We Need to Take Care of Each Other

Robin Botie of Ithaca, New York, photoshops a dead butterfly into a perfect setting, in considering the life of beloved chef and author Anthony Bourdain of CNN's show Parts Unknown.Leaving the house one morning last week, I noticed a bright Monarch butterfly flying around the spirea bush outside my front door. I stood a moment watching it flutter over the tiny nectar-rich blooms, the most perfect setting a butterfly could want. Then I left in a hurry. Later that day, I noticed the butterfly was still there. It was flapping its wings only occasionally and seemed to be settling in for the night. Strange how it was still there, I thought. Maybe it was laying eggs, or maybe it was a sign from my daughter who died. I went about my long list of things to do before bed and forgot about it. The next day I found the butterfly. Still there. Only now it was lifeless.

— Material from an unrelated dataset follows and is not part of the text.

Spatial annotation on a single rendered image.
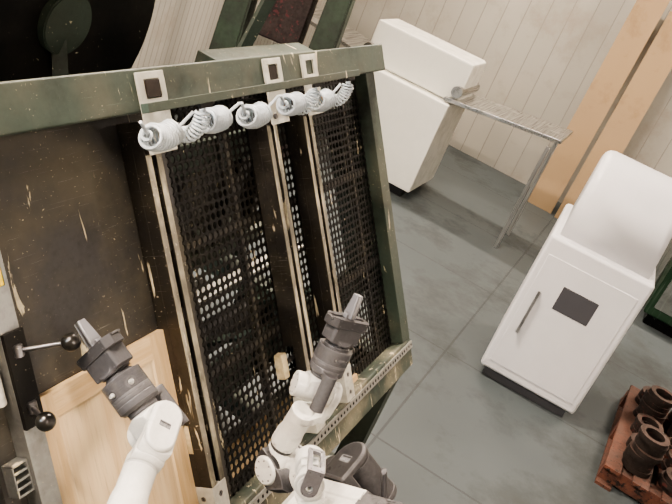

When I tried to gently remove the poor thing from its perch, I found one of its antennae was wound around a small branch. The butterfly had gotten itself stuck. And now it was dead. All that time, I never noticed it had been struggling. If only I had reached out my hand when I first saw the butterfly, I could have shooed it away and maybe it would still be alive. If I had spent more time, I might have seen it was in trouble. I could have helped.

That was the same week Anthony Bourdain took his life. CNN, the TV station that keeps me company as I photoshop, was broadcasting information for the National Suicide Prevention Hotline. In between they were playing clips from the celebrity chef/author’s popular world-travel documentary, Parts Unknown. It was hard to believe. The man who had everything. A perfect life. Now over. Where did he get stuck?

It made me realize we need to take care of each other better. We need to slow down and pay attention. Love, listen, and reach out more. Sometimes I can be oblivious to the inner workings of my fellow humans and other creatures around me. But these are the ones I share this time on earth with. We are all related. And each one’s well-being matters.

 

How do you help a friend who’s stuck in a bad place? And what can I do with this dead butterfly, too beautiful to throw away?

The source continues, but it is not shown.